## Required action
Report only the number of lines in this material that include the string "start".

## Information shown
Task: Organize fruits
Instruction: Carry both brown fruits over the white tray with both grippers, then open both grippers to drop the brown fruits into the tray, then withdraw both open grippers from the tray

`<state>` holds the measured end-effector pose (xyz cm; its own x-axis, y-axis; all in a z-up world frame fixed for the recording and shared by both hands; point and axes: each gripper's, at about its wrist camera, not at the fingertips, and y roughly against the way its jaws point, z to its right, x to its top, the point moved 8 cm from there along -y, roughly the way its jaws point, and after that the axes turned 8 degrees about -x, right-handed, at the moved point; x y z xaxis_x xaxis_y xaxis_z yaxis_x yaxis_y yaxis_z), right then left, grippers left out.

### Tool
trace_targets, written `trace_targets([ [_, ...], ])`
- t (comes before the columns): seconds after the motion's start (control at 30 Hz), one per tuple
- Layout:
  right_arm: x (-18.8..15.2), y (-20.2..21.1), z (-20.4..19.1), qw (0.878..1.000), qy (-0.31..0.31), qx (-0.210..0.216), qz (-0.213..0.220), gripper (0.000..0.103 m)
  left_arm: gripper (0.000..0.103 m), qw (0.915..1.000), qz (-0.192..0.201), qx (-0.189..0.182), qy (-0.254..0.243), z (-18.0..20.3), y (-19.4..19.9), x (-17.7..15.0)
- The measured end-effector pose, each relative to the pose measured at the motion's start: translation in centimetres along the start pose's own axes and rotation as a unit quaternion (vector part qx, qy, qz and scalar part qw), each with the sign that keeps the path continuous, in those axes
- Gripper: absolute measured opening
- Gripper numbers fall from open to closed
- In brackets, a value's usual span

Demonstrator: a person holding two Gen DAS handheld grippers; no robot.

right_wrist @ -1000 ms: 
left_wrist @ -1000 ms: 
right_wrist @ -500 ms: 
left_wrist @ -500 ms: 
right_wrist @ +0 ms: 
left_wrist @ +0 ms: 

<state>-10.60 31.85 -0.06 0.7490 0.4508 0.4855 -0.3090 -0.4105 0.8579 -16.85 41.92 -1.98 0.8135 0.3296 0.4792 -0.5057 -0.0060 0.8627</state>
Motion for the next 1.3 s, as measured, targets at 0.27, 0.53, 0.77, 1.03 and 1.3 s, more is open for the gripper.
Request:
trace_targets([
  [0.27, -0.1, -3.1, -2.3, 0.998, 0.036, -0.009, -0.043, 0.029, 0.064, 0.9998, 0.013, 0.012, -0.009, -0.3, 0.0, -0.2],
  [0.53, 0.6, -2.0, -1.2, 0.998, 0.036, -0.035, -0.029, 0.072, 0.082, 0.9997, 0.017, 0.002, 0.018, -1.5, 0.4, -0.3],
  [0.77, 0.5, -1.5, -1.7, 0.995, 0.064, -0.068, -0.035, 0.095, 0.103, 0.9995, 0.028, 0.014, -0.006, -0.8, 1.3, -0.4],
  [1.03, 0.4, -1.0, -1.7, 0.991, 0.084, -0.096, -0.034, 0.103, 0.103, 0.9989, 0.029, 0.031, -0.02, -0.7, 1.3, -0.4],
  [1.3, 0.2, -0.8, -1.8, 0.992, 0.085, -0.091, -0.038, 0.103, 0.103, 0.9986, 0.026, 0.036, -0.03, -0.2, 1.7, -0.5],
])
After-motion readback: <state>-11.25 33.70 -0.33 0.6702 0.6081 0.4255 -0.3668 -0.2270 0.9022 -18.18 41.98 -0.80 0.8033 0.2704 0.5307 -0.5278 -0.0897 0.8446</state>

## Your response
2